CanIsoNet is the first isoform-specific interaction network webserver for cancer-specific isoforms covering a total of 24 cancer types. With its user-friendly interface as well as rich annotations, CanIsoNet supports the discovery of functional and pathogenic isoform switch events.
4 Case Study
The proto-oncogene SRC protein is a non-receptor tyrosine and it is a hub protein interacting with proteins having role in many functions in the cell, including cell growth, cell migration, angiogenesis and survival.
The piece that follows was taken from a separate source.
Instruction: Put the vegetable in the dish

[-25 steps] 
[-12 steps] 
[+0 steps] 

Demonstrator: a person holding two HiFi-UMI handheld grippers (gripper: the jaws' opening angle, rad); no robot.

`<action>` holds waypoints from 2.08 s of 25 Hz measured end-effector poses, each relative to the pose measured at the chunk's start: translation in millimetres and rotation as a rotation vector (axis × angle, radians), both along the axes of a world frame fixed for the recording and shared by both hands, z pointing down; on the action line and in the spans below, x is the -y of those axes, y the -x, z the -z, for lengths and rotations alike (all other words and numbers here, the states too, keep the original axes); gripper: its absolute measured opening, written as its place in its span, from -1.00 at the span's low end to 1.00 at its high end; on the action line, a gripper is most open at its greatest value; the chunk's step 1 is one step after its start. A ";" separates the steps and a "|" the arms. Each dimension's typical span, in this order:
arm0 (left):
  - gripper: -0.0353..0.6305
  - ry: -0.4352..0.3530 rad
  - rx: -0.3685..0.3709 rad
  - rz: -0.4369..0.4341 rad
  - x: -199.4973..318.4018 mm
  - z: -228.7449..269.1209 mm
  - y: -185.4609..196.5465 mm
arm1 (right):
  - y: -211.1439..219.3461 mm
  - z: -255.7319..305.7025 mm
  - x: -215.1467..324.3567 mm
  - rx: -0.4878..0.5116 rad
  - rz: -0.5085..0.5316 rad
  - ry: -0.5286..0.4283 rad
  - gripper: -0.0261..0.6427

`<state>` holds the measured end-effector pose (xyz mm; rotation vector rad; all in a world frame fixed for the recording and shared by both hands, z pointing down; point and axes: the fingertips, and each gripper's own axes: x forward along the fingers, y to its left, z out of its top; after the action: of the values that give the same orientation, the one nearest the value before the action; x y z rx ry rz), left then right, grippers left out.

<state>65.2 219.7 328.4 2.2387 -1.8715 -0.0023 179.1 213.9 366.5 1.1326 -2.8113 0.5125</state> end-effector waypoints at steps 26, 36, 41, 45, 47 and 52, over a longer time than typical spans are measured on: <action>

Its dysregulation has been reported in many cancer types (Wheeler et al., 2009). In CanIsoNet, we observe that a transcript of SRC, SRC-202, has been found as cMDT in Hepatocellular carcinoma. The network density of SRC, indicating the density of STRING interactions in the local neighborhood, is 93%. This transcript losses ∼20% of protein interaction (33 out of 167 interaction having domain-domain information). The reason is that the SH3 (between sequence 90-137) domain in SRC-202, enabling binding to other proteins, is lost in the transcript. The loss of this domain cause disruption in interaction with many cancer census genes such as MAPK1, ITK, RAF1 and STAT3. All these information can be found in the CanIsoNet.
Funding
This project was funded by Krebsliga Zürich.
Conflict of Interest
none declared.
Acknowledgements
We thank all members of the Moch lab, the Clinical Computational Group at University Hospital Zurich, and the von Mering Lab at the University of Zurich for their valuable feedbacks and constant support.